All of this is very real in the life of a teen and the lesson for young people is this:  Most adults, particularly your parents and teachers, know that your teen years are a time of great fun but also a time of great fear.  You are not charting into unknown OR unfamiliar territory.  What you are experiencing has been experienced in some manner by most of the adults you know.  The only thing that has changed is time.  You are not alone and you are not doing anything new.  Most adults, at one time or another, have shared some version of your fears.  Keep in mind that they are present in your lives to guide you and help to ease your fears of growing up.  Use them.  Learn from them.  Study their successes AND their mistakes.  Call and talk to them for advice.  Your teen years are the time to "test out" your decision-making and survival skills.  It is the time to make some choices on your own and accept the consequences, good and/or bad.  In most cases, you won't be penalized or judged harshly.  Spend more time learning about yourself as opposed to the lyrics of the next rap song, or following the life and times of the currently popular movie star, reality star, athlete or professional this or that.  That is the way to increase your self confidence and decrease your fears.  Being scared is a state of your mind.  A mind that is controlled by you.  You, who hold the power to be or do whatever you can dream.  Remember to smile more, laugh more, be more kind to others, compassionate for others, giving with others.

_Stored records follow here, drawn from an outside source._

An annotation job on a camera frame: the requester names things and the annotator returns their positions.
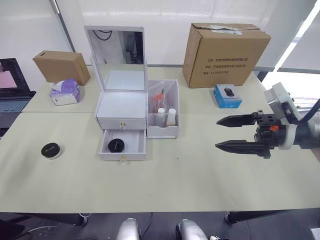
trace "pink screen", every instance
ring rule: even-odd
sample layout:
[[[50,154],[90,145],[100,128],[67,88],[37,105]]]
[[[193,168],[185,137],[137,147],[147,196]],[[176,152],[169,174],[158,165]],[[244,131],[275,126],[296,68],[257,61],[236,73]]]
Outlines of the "pink screen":
[[[0,71],[0,89],[16,88],[14,78],[10,71]]]

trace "jar lid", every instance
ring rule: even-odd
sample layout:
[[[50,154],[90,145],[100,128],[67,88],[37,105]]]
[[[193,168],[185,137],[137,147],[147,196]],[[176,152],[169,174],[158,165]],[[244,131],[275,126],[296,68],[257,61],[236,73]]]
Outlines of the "jar lid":
[[[111,153],[122,153],[125,150],[125,143],[120,138],[111,140],[108,144]]]
[[[51,142],[45,145],[42,150],[41,154],[46,158],[53,158],[60,152],[60,147],[58,144]]]
[[[165,109],[163,107],[158,109],[158,114],[164,114],[165,113]]]

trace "table leg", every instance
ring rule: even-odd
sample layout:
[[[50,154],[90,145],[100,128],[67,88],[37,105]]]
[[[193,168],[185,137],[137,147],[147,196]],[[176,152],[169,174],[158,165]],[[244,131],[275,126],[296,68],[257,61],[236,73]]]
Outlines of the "table leg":
[[[269,211],[230,211],[225,215],[224,221],[231,225],[238,222],[264,217],[267,215],[283,213],[290,210],[269,210]]]
[[[82,226],[84,227],[88,220],[78,213],[24,213],[17,212],[17,214],[28,216],[32,218],[41,218],[41,219],[49,219],[53,221],[57,221],[64,224],[70,224],[74,226]]]

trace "laptop keyboard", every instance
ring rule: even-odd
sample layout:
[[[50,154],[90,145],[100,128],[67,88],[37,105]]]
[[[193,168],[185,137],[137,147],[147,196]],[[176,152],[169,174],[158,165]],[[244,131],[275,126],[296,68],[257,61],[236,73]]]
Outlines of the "laptop keyboard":
[[[26,101],[0,101],[0,113],[19,113],[28,104]]]

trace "drawer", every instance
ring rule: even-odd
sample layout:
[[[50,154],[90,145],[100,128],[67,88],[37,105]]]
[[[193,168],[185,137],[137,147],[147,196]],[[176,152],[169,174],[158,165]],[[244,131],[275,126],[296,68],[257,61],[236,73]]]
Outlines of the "drawer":
[[[123,140],[123,152],[109,151],[108,144],[113,139]],[[146,130],[104,130],[103,141],[98,155],[106,161],[145,160],[147,156]]]
[[[98,122],[105,130],[145,130],[147,128],[145,118],[107,118],[98,117]]]

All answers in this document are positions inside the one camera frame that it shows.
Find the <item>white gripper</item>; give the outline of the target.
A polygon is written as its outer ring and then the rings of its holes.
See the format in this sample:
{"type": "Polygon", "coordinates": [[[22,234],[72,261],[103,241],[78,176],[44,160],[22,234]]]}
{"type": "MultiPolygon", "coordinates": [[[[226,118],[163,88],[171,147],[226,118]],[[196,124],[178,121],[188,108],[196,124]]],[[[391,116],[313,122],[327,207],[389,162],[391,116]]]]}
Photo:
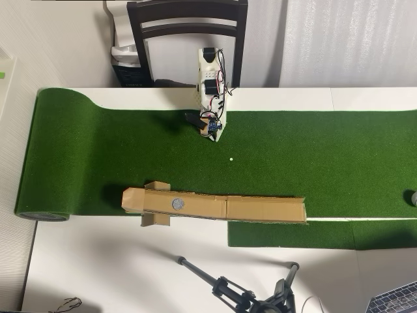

As I continued to watch the teenagers of The Baltimore Talent Development High School go about their day, I couldn't help but feel a bit envious.  Envious because of their stage in life.  Adolesence.  That time in life when you really have no potentially life altering worries.  No worries about the rent.  No worries about the lights.  No worries about food.  No worries about job downsizing.  No worries about making it all work and having enough for the next day.  Instead, you get to worry about not having enough fun.  Worry about not meeting enough new people.  Worry about missing out on the best party of the year or the best school dance.  Worry about missing out on a great opportunity to study abroad, learn a new language, experience a new culture.  Worry about not staying after school for that extra half hour of help in english, math or science.  Worry about not hearing about that great opportunity to take part in a cool community service project.  Worry about not taking the time to read to stimulate the mind and gain knowledge.  Worry about not taking the time to study history.  YOUR history so you can understand your past and make plans for your future. Worry about not getting the message that one person can make a difference in the world.

The teen  life.  It is mostly the same with most young people, something I hope most teens realize.  The same worries.  The same ups and downs.  It doesn't matter if you live in Miami, Maine, Seattle or California.  The teen life. What you make of it is up to you.  The teen life.  What will your memory be?